When Foxa2 is missing in newborn mice, respiratory distress syndrome and in many cases, death, was almost certain to follow, said Jeffrey A. Whitsett, MD, chief of Neonatology, Perinatal and Pulmonary Biology at Cincinnati Children's and senior author of the study that appears in the October 5 issue of the Proceedings of the National Academy of Sciences (PNAS).

"It was surprising to us that a single gene was able to orchestrate so many other aspects of lung function we know are critical for survival at the time of birth. The discovery of this gene and understanding of how it works could lead to new treatments for premature infants and for children and adults who suffer from lung disease or injury," he said.

Because lungs do not fully mature until the last trimester of gestation, when an infant is born prematurely, the lungs are not fully developed and lack the necessary amount of surfactant needed to keep the lungs working properly. Surfactant is a natural chemical found in the lungs that prevents alveoli - the tiny airways in the lungs - from collapsing and in turn allows the lungs to open when the newborn starts to breath. The absence of surfactant causes respiratory distress syndrome within hours of birth.

"We showed that Foxa2 regulates a group of genes that stabilize surfactant production, which is required for the transition from the womb to breathing air and to protect the lungs from disease, bacterial infection and other disease and injury," Dr. Whitsett said.

Foxa2 has an important role in the development of surfactant. It resides in the respiratory epithelial cells, which combines surfactant proteins and lipids (essential fat), which in turn produces surfactant.

Researchers bred mice with and without the Foxa2 gene. When the gene was deleted, the knockout mice developed all the signs and symptoms of respiratory distress syndrome on the first day of life and died within hours of birth. The few knockout mice that did survive, developed asthma-like symptoms and emphysema later in life. On the other hand, when Foxa2 was fully intact, the newborn mice survived normally.
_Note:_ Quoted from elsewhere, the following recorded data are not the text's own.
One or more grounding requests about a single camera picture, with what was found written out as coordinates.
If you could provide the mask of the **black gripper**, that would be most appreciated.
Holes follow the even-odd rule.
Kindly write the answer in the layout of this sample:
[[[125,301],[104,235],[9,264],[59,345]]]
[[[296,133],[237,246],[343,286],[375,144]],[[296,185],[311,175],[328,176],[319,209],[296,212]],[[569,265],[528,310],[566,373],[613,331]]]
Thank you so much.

Foxa2 is different from other genes because it is a master gene: it controls how other genes work. For example, in the knockout mice, genes expressed in surfactant proteins and genes involved in lipid metabolism, were directly influenced by the absence of Foxa2.

Researchers found that when the Foxa2 gene was deleted, the Foxa1 gene was expressed more strongly, perhaps in an effort to compensate for the absence of the parent gene, Dr. Whitsett said. Still, the Foxa1 was not strong enough to support the development of sustainable healthy lungs in the mice.
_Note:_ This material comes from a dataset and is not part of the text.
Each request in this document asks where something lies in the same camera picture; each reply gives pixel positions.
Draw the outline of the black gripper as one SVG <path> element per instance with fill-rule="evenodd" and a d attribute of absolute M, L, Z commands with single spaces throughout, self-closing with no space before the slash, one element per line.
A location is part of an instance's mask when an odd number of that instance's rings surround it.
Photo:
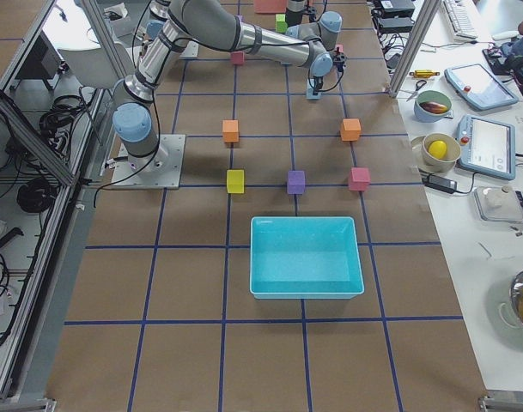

According to the March of Dimes, one in eight infants in the US are born prematurely. Furthermore, approximately 24 percent of all infants born prematurely will die in the first month of life and in most cases, it is as a result of respiratory distress syndrome.

Steroids have become one of the most common courses of treatment for infants with underdeveloped lungs. Steroids work by stimulating lung development, but their use has been associated with side effects, such as cerebral palsy, asthma and bronchitis.

The identification of Foxa2's role in lung development is expected to lead to new treatments for premature babies, children and adults with lung disease or lung injury.

The study was funded by the National Heart, Lung and Blood Institute of the National Institutes of Health.

Study collaborators include researchers from the University of Pennsylvania, Vanderbilt University and the National Institute for Medical Research in London.